The nice polite guy who said please and thank you to Shelly? Gone. Replaced with a filthy mouthed psychotic. It’s day two and wake-up time. We have a replay of Mike and his vampirism. Dude HATES the lights. He’s used to dark hotel rooms and the even darker recesses of his mind.
Heidi isn’t doing too well either and they have to bleep out most of what she says. I still love her, by the way. I have a super soft spot for people who have an excellent bullshit detector and live their lives authentically.
Even if it is as an authentic drug addict.
They show Lisa on the treadmill, getting in a nice work out since she isn’t really detoxing, maybe just hungover, and Dr. Drew has to take Mikey’s vitals since he probably scared Shelly with all his swearing. He asks for more valium and the good doctor lets him have some.
He is withdrawing HARD. Here is how Dr. Drew describes what he is going through- take the worst flu that you have ever had, put your organs in a vise and throw in vomit and diarrhea.
Which is basically my response to normal VH1 programming.
This is not about quick fixes, there will be no overnight blood swapping while you rest comfortably with an I.V. full of barbiturates. This is hell, and the people around you can start to look like demons, as we will soon see.
The morning meeting is another warm-up and Bob wants you to talk about your lowest low. Right when you are feeling like shit.
That Bob, such a card!
No one is raising their hands so he gives them a little pep talk about there being a light at the end of the withdrawal tunnel. I like how he doesn’t get into any psychobabble. I hate that shit. All that “how do you FEEL?” can drive a person mad.
I prefer the stories and logical steps. Tell me what you did wrong, we’ll try to figure out why and then map out a plan to make things better. Tell the person that they have a shoulder to cry on, give them gentle words of encouragement and be the Daddy they never had. Be Dr. Drew. No wonder everyone is in love with him.
Mack is the first to talk about her low point since she is an old hand at all this. She describes her drugs slipping out of her undies and falling down her pant leg in the airport security line. She got caught when she tried to cover them up with her foot. Oopsy.
That isn’t even the worst part. THAT would be when she used her son to try to get them not to press charges. “I’m a mom, think of my son and what this will do to him, please! ” Talk about a low point. Using your status as a mom to get out of drug charges and be free to use some more is horrifying, but that’s the mind of an addict for ya.
Mindy’s turn. Her story just keeps getting worse. I didn’t google her because I want to let the story unfold each week, but that asshole baby-daddy of her just keeps sounding better and better.

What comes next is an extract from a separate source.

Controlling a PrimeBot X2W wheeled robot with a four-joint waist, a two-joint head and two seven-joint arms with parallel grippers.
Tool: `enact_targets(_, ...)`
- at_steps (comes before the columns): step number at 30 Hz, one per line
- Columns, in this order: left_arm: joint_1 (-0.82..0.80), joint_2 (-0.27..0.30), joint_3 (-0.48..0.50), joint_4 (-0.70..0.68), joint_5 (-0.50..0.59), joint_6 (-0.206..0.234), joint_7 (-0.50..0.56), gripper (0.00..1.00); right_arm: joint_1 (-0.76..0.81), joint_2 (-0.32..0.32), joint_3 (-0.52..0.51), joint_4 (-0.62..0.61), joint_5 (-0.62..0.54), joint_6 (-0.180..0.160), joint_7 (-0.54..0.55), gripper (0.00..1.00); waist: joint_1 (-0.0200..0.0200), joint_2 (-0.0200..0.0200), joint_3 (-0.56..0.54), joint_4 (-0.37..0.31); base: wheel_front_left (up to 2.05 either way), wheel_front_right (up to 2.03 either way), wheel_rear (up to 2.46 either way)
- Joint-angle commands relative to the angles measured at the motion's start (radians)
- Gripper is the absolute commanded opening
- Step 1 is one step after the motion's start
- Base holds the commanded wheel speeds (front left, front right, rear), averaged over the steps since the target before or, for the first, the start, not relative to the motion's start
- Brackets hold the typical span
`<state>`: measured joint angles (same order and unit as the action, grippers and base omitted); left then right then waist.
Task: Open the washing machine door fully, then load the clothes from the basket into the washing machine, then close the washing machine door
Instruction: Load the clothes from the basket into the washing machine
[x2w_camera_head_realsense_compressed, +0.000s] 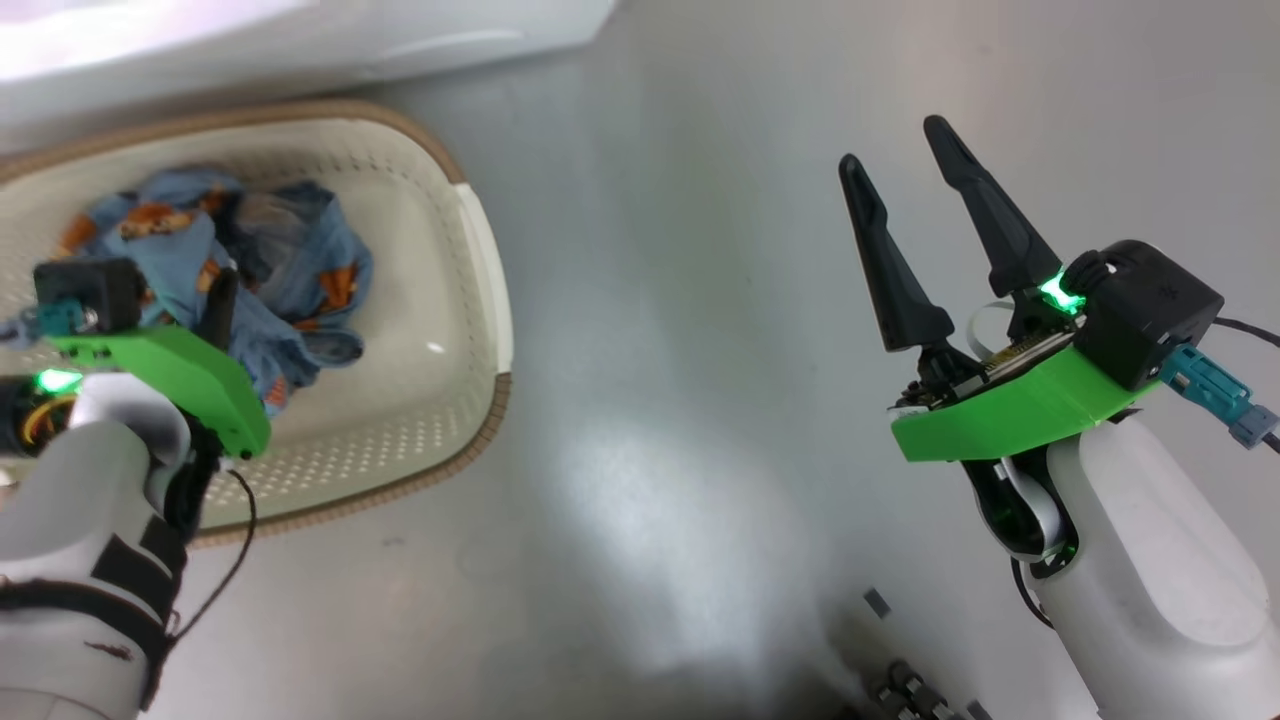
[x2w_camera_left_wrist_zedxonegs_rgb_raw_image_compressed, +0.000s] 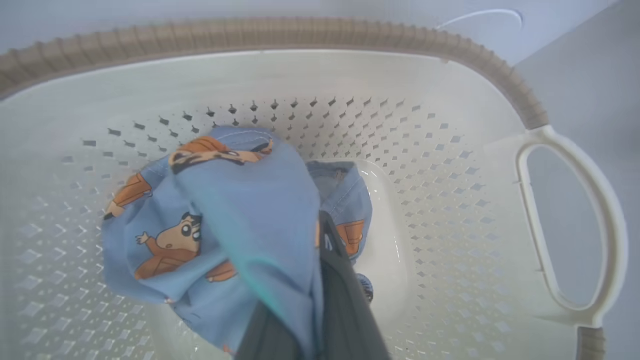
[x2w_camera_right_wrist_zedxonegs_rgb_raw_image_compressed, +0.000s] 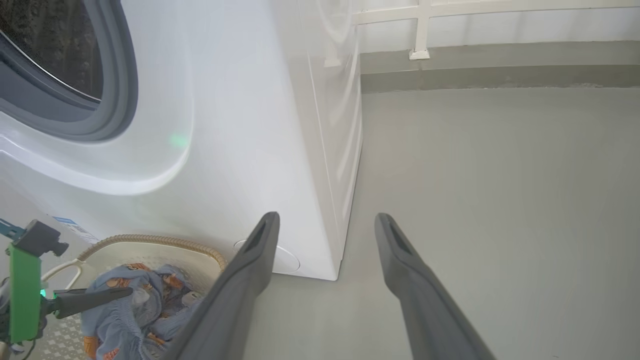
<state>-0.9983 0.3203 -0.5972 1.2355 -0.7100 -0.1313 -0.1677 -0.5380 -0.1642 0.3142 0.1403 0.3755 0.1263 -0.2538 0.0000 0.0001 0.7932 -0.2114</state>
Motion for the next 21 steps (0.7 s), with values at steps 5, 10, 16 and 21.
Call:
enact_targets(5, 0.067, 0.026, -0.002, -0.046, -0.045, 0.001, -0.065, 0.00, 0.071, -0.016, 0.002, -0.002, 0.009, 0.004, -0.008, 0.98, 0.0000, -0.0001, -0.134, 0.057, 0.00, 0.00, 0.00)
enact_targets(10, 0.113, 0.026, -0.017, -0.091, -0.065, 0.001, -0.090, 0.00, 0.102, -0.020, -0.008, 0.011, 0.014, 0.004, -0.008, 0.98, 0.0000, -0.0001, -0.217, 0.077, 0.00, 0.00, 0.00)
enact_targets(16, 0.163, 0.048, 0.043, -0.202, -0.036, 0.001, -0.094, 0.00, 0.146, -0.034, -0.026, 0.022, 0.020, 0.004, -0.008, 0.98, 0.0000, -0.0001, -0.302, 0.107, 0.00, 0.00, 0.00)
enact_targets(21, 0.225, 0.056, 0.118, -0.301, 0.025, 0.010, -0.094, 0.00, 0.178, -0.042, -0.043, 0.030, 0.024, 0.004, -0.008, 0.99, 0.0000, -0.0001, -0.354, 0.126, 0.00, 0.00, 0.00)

She says that her worst moment was when she was in the hospital, beaten to a pulp, and STILL she didn’t want to press charges on her boyfriend. She also tells the group that she had been beaten way worse but she never called police and hid it from her family and friends.

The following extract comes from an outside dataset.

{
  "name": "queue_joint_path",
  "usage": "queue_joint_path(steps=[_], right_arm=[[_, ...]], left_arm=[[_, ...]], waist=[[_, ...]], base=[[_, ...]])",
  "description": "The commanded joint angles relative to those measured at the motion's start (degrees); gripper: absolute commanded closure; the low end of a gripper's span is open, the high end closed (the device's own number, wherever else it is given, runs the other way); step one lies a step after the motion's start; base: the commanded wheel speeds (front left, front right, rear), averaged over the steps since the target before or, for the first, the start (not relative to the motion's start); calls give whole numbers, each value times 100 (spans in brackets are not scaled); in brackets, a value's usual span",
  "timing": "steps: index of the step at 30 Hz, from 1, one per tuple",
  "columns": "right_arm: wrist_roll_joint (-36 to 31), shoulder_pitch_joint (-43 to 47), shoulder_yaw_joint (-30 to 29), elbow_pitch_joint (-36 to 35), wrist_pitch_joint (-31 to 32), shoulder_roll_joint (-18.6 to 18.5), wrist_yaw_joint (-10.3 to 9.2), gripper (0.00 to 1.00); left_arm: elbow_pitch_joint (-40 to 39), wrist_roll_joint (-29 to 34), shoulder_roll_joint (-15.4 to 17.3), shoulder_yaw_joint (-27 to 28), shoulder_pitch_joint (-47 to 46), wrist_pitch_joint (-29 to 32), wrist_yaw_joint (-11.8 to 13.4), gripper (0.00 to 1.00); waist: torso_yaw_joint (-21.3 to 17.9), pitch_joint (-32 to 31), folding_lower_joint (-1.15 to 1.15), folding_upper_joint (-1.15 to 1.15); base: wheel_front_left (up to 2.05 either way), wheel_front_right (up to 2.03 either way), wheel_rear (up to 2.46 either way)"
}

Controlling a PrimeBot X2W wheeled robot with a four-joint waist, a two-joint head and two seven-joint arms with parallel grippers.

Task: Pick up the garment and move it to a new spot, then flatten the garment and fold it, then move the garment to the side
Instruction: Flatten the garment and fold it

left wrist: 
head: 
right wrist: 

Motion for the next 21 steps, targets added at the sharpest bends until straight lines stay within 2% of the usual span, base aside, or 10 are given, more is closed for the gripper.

If she did call them, he said he would kill her, and his favorite thing was choking. The bastard choked her almost to the point of dying many times but she stayed because she thought she was in love. When Dr. Drew says that “That’s not love, it’s intense but it sure isn’t love,” you just have to wonder how many women are in that exact situation at this very minute. It gives me chills.
Plus, a side note. My puppy Boomer is getting her lady parts removed at the time of me writing this so I’m a little freaked out. She has a heart murmur but our Vet is amazing so I’m sure she’ll be fine. Still….. our family has lost five dogs in the last two years and I couldn’t take another one. (update: she’s fine, a little stoned but fine.)

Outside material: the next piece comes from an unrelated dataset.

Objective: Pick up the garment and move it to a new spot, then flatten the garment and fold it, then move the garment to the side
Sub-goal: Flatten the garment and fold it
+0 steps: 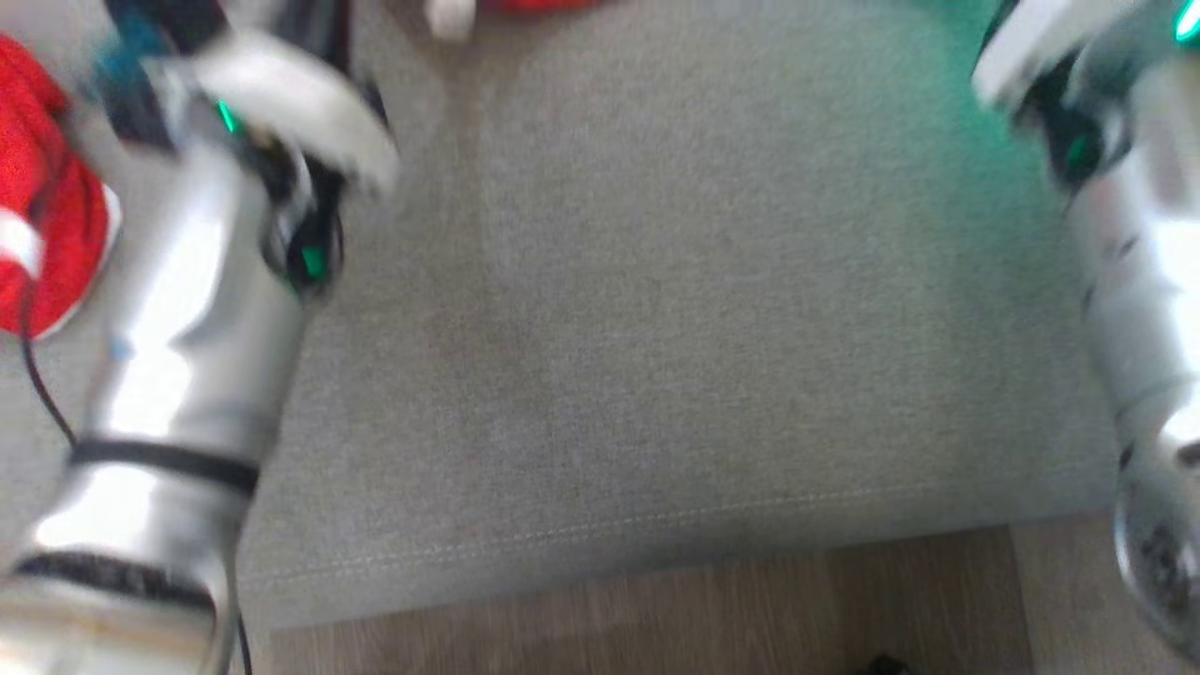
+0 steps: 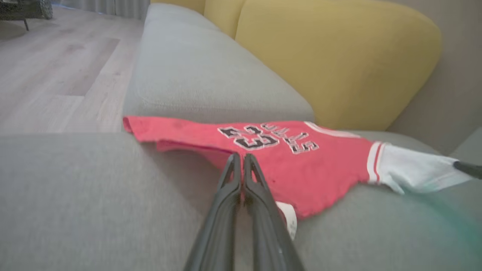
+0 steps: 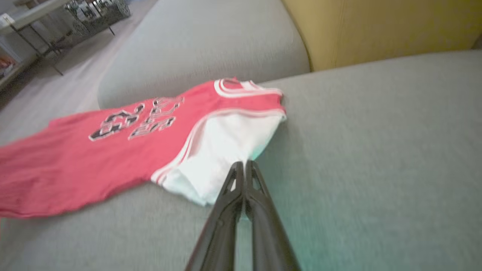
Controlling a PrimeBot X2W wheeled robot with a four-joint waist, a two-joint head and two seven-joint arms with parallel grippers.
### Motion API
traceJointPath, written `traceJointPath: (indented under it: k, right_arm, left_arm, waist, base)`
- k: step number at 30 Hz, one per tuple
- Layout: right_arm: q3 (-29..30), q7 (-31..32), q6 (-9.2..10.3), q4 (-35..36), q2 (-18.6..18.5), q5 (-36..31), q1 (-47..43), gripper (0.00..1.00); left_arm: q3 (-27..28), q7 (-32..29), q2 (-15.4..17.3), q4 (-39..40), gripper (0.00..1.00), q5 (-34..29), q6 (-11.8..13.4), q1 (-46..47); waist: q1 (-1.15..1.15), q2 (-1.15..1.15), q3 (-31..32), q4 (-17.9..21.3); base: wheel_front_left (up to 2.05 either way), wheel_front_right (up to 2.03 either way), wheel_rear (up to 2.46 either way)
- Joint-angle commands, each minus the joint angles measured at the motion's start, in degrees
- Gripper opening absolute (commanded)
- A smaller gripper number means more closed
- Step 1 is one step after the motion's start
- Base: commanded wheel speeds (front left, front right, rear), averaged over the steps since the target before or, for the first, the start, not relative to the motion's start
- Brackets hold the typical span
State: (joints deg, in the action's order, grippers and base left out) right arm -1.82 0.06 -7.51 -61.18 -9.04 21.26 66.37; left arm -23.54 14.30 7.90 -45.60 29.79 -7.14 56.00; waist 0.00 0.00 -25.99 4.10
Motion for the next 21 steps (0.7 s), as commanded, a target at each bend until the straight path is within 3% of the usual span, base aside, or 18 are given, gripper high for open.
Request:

Let’s ask her how she’s doing:
Is this real life? Is this going to be forever?
Moving on to Dennis. How can you not smile when we come to Mr. Rodman? His denial is EPIC. It’s turning into a running joke already. The Bob’s giggles when he asks him what his low was, not really expecting much of an answer, I’m sure.
DenRod says that he’s been thinking about it (yay, progress!) but he can’t come up with anything. Oh, well. There went the progress. I bet that he can’t think of just one because there’s so much to choose from! HE says it’s because he’s always at an even keel but I like my theory better.
Bob asks him about the Newport police, who it turns out have been called to his house 70 times. Seventy freaking times! So easy to overlook, I know.
He’s seeming more and more like a child to me. God, where to begin. Heidi interrupts here and says that he’s speaking in riddles. A riddle I might get.
This is another language.
I think that Dennis says that it’s okay since they have days to figure him out, but I can’t be sure. I rewound and rewound but I need more subtitles, VH1! Help a recapper out, would ya?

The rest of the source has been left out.